Cos'è andato storto? Perché gli ayatollah non solo sono odiati, ma mettono perfino in pericolo lo stesso Islam? Shirley individua l'essenza del problema nel tradimento della cultura persiana: "I musulmani rivoluzionari avevano mosso guerra alle regole persiane fondate sulle belle maniere, all'etichetta e allo charme". La vita è diventata decisamente meno piacevole. "La rivoluzione ha abolito la bellezza femminile per sostituirla con la virtù femminile". In altri termini, è arrivato il momento di aggiungere il nome dell'Iran alla lunga lista delle fallite rivoluzioni del XX secolo".

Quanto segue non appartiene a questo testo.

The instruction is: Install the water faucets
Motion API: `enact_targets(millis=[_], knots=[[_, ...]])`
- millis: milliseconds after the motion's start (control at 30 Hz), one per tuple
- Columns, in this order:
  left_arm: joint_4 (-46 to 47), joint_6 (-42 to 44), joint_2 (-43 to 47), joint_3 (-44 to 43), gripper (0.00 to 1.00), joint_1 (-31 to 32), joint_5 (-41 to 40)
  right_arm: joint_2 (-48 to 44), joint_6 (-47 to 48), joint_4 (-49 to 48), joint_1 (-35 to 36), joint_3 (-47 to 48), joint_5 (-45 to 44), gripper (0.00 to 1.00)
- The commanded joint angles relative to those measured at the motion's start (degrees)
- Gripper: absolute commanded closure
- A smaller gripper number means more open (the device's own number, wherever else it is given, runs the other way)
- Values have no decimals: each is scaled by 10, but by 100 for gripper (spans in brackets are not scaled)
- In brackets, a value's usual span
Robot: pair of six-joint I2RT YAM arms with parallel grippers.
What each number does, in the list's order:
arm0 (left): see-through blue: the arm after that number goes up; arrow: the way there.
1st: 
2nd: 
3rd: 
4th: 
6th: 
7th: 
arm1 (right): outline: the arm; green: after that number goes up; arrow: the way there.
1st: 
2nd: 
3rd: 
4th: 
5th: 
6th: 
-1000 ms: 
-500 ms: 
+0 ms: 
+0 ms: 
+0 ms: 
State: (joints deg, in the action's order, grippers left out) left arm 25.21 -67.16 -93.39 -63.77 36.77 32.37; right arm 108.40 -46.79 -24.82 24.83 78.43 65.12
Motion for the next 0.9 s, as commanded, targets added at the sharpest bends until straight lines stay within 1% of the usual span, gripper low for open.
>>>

Per parecchi iraniani, la fortuna di incontrare un vero americano (e uno che per giunta parla persiano) li induce ad accogliere Shirley con entusiasmo ("Tutti noi rimpiangiamo l'America"), per poi rimproverargli la passività di Washington. "Di' all'America di attaccare i mullah", gli dà istruzioni un uomo anziano. Egli gli ha ripetutamente chiesto per quale motivo l'onnipotente governo americano desidera che gli ayatollah rimangano al potere, una domanda alla quale egli non riesce a dare una risposta.

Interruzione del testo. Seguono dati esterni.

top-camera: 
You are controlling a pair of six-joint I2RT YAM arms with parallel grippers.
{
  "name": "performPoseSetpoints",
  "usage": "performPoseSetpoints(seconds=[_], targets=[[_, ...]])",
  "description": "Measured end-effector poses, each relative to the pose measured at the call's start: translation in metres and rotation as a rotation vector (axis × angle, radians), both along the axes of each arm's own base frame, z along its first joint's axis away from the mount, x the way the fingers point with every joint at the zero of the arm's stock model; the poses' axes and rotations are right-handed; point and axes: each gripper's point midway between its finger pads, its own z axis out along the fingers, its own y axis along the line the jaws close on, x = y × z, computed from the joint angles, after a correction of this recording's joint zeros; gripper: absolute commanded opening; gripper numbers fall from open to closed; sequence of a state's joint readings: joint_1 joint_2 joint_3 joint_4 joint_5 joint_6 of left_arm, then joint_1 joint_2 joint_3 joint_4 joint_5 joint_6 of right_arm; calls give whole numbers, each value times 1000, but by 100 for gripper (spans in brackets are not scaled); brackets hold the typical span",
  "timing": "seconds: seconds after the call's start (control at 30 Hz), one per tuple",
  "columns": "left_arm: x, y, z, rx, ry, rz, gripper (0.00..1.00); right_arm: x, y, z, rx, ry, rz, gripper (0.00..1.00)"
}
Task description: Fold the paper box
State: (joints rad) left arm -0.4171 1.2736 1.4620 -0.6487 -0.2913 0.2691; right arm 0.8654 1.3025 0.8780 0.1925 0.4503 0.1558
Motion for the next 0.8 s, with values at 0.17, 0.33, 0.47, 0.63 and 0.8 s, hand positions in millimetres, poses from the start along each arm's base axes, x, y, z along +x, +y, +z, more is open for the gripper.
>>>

Queste conversazioni evidenziano gli strani e complicati sentimenti che gli iraniani nutrono nei confronti degli Stati Uniti. "Tutta quella gente che urlava: ‘Morte all'America! Morte all'America!' in realtà amava l'America", sente dire Shirley. Oltre a ciò egli ritiene che col passare del tempo l'infame regime degli ayatollah sia meno in collera nei confronti degli Stati Uniti. Oppure come commenta in modo sardonico il suo autista: "Se l'America eliminasse i mullah noi vi perdoneremo l'appoggio che avete dato allo Scià".

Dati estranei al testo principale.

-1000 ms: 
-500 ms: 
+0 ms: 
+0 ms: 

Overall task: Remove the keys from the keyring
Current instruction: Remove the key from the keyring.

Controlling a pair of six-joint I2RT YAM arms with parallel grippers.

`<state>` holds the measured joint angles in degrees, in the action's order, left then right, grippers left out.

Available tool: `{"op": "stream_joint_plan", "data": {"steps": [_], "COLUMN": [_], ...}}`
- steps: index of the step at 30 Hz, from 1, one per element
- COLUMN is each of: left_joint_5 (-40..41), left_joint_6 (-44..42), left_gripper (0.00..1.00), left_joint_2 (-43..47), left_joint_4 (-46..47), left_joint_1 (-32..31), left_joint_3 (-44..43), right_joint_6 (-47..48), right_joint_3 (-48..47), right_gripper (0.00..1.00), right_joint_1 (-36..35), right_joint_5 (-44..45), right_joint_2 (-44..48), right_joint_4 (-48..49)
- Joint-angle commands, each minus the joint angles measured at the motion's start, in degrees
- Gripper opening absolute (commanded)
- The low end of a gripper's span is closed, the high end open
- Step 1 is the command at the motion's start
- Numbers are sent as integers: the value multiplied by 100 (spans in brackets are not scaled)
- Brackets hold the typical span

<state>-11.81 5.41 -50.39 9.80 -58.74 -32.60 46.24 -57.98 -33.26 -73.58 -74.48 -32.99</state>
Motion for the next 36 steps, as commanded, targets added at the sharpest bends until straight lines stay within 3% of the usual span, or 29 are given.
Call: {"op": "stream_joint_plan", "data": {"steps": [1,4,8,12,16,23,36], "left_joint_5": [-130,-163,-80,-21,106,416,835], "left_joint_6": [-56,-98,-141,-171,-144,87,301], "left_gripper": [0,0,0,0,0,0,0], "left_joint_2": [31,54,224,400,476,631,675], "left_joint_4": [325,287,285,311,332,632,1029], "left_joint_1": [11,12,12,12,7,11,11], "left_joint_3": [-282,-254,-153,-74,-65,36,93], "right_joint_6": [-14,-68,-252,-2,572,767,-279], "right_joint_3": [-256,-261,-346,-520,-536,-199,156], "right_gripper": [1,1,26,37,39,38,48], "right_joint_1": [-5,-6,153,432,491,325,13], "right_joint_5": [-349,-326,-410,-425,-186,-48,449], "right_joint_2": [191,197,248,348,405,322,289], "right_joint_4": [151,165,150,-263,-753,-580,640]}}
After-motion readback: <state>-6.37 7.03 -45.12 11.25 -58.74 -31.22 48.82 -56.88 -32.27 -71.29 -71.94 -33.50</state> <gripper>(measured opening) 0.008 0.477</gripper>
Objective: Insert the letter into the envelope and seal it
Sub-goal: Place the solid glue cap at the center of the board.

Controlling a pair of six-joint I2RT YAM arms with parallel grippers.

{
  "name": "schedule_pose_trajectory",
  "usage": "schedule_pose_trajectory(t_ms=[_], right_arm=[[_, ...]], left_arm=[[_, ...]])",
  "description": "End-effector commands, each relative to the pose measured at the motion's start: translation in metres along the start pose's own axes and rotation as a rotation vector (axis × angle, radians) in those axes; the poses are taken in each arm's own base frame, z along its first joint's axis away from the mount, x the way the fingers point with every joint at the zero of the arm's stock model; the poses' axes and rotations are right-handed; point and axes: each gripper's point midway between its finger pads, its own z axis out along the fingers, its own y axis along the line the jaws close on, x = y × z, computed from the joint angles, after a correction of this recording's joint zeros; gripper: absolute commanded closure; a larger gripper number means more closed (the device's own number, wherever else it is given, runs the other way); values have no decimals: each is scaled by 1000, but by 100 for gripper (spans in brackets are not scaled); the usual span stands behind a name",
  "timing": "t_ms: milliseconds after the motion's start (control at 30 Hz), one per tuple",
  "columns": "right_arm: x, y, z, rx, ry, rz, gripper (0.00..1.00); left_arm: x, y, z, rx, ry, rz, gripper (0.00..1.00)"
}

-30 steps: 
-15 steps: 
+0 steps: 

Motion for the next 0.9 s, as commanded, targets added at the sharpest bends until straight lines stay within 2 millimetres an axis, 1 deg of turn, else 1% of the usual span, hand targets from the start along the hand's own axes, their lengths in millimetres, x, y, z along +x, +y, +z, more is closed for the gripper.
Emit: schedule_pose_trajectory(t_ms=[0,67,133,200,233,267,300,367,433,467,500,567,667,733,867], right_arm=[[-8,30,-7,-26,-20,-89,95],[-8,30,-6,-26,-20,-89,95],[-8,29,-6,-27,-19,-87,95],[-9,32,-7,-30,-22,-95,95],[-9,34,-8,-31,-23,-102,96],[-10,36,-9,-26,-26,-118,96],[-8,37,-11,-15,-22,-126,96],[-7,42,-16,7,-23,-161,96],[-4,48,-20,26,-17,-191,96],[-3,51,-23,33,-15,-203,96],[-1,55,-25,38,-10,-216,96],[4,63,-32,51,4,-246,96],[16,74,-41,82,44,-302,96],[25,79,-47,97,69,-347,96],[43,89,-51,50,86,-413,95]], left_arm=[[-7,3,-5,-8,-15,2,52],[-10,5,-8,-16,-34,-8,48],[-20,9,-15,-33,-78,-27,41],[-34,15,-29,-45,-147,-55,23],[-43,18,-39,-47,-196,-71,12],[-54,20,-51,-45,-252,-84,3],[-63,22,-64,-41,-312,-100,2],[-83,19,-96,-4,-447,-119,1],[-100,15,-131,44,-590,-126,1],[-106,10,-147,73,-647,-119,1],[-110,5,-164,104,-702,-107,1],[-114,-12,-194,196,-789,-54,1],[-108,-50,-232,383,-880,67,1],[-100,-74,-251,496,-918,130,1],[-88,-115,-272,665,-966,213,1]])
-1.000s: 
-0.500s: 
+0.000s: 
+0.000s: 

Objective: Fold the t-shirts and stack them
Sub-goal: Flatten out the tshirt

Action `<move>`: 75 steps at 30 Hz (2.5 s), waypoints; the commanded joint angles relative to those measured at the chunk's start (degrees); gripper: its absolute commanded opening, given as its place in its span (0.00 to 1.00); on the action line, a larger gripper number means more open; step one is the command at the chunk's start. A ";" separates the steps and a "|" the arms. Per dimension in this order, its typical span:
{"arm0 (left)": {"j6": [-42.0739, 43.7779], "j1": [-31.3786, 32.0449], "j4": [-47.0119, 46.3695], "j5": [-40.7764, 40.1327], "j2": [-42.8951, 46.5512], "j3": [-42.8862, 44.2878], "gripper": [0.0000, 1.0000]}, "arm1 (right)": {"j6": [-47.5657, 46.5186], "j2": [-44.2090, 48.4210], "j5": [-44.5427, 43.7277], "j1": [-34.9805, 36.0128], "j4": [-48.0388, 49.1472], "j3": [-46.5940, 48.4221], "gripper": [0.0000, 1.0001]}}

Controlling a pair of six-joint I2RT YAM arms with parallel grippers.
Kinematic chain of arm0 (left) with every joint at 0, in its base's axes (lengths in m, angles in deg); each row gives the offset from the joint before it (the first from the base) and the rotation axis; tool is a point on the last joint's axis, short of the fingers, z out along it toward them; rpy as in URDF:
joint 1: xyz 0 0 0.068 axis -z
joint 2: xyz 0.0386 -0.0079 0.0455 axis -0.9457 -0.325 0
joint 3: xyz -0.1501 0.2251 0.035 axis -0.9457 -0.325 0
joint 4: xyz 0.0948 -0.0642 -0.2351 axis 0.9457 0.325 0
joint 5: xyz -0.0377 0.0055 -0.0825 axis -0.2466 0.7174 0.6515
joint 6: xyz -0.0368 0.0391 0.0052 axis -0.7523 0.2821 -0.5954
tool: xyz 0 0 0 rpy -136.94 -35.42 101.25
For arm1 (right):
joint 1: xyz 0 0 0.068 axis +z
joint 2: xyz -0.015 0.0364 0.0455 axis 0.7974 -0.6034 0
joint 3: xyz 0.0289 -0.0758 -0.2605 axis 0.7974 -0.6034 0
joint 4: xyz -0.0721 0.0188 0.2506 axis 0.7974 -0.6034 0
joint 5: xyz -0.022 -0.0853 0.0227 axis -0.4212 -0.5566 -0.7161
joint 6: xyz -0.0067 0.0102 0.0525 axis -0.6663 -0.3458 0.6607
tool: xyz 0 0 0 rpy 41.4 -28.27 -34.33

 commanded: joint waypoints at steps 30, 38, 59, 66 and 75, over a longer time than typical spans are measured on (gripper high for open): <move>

Sfortunatamente, Shirley trae un'errata conclusione politica da tutto ciò, chiedendo di porre fine alle sanzioni che gli Stati Uniti hanno imposto all'Iran in modo che gli interessi americani possano penetrare nel Paese e minare il regime dall'interno. Si tratta di una speranza e non di un piano. Piuttosto, il suo brillante resoconto spionistico giunge alla conclusione opposta: tenere lontano gli americani da un regime che ha fallito e lasciare che il volgo ci consideri sempre più come la proficua alternativa alla ripugnante dittatura degli ayatollah. Malgrado l'autore stesso non lo comprenda, Know Thine Enemy rappresenta un ottimo motivo per esercitare delle pressioni sui religiosi.